> TASK GOAL
The required output is the lines below from the line containing "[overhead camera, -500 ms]" to the line containing "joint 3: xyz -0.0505", inclusive, retyped exactly. No other lines belong in it.
--*--
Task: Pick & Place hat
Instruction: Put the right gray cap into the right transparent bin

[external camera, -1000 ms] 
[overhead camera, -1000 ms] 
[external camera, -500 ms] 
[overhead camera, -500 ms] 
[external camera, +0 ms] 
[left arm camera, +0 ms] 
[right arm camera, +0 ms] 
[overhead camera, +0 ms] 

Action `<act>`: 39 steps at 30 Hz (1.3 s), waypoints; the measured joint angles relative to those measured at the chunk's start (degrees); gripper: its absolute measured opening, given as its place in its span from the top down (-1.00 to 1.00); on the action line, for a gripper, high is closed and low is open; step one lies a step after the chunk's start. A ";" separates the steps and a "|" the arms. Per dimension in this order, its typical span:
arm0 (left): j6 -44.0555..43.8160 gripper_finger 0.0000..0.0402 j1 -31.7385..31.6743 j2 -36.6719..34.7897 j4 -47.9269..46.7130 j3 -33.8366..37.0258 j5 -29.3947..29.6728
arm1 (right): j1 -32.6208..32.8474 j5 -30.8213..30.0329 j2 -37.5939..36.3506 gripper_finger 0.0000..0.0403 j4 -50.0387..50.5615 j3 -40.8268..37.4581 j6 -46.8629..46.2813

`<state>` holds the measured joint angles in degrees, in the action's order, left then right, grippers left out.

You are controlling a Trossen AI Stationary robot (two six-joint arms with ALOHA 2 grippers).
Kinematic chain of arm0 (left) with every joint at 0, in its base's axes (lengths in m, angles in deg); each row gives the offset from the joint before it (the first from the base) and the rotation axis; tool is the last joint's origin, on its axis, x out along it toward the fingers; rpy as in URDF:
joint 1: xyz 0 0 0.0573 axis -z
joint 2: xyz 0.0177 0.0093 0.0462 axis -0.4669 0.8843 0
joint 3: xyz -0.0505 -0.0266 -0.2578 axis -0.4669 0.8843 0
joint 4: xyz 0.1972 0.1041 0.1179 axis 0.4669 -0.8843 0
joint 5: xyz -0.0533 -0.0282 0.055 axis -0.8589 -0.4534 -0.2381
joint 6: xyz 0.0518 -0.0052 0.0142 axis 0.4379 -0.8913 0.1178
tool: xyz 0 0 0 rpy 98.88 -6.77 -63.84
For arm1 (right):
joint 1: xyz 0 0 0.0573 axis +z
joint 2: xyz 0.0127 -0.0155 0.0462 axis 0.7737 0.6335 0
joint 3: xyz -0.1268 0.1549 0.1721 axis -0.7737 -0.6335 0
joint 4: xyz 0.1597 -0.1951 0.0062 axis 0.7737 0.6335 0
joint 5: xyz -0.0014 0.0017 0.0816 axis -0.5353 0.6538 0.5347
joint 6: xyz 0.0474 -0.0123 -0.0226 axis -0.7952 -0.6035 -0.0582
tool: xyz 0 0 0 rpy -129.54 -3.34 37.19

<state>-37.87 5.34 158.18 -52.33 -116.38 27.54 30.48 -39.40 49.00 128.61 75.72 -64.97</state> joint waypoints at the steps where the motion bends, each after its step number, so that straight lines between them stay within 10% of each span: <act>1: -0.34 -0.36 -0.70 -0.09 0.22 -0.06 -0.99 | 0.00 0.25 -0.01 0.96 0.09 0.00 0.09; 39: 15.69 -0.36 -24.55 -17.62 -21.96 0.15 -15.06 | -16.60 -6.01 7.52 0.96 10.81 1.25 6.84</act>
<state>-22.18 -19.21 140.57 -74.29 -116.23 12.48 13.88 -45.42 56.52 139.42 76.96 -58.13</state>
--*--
> RESULT OF THIS TASK
[overhead camera, -500 ms] 
[external camera, +0 ms] 
[left arm camera, +0 ms] 
[right arm camera, +0 ms] 
[overhead camera, +0 ms] 

Action `<act>`: 39 steps at 30 Hz (1.3 s), waypoints; the measured joint angles relative to those measured at the chunk's start (degrees); gripper: its absolute measured opening, given as its place in its span from the top down (-1.00 to 1.00); on the action line, for a gripper, high is closed and low is open; step one lies a step after the chunk's start. A ";" separates the steps and a "|" the arms. Per dimension in this order, its typical span:
arm0 (left): j6 -44.0555..43.8160 gripper_finger 0.0000..0.0402 j1 -31.7385..31.6743 j2 -36.6719..34.7897 j4 -47.9269..46.7130 j3 -33.8366..37.0258 j5 -29.3947..29.6728
arm1 (right): j1 -32.6208..32.8474 j5 -30.8213..30.0329 j2 -37.5939..36.3506 gripper_finger 0.0000..0.0403 j4 -50.0387..50.5615 j3 -40.8268..37.4581 j6 -46.8629..46.2813

`<state>` holds the measured joint angles in degrees, in the action's order, left then right, grippers left out.

You are controlling a Trossen AI Stationary robot (two six-joint arms with ALOHA 2 grippers).
Kinematic chain of arm0 (left) with every joint at 0, in its base's axes (lengths in m, angles in deg); each row gives the offset from the joint before it (the first from the base) and the rotation axis; tool is the last joint's origin, on its axis, x out along it toward the fingers; rpy as in URDF:
joint 1: xyz 0 0 0.0573 axis -z
joint 2: xyz 0.0177 0.0093 0.0462 axis -0.4669 0.8843 0
joint 3: xyz -0.0505 -0.0266 -0.2578 axis -0.4669 0.8843 0

This exercise has been completed.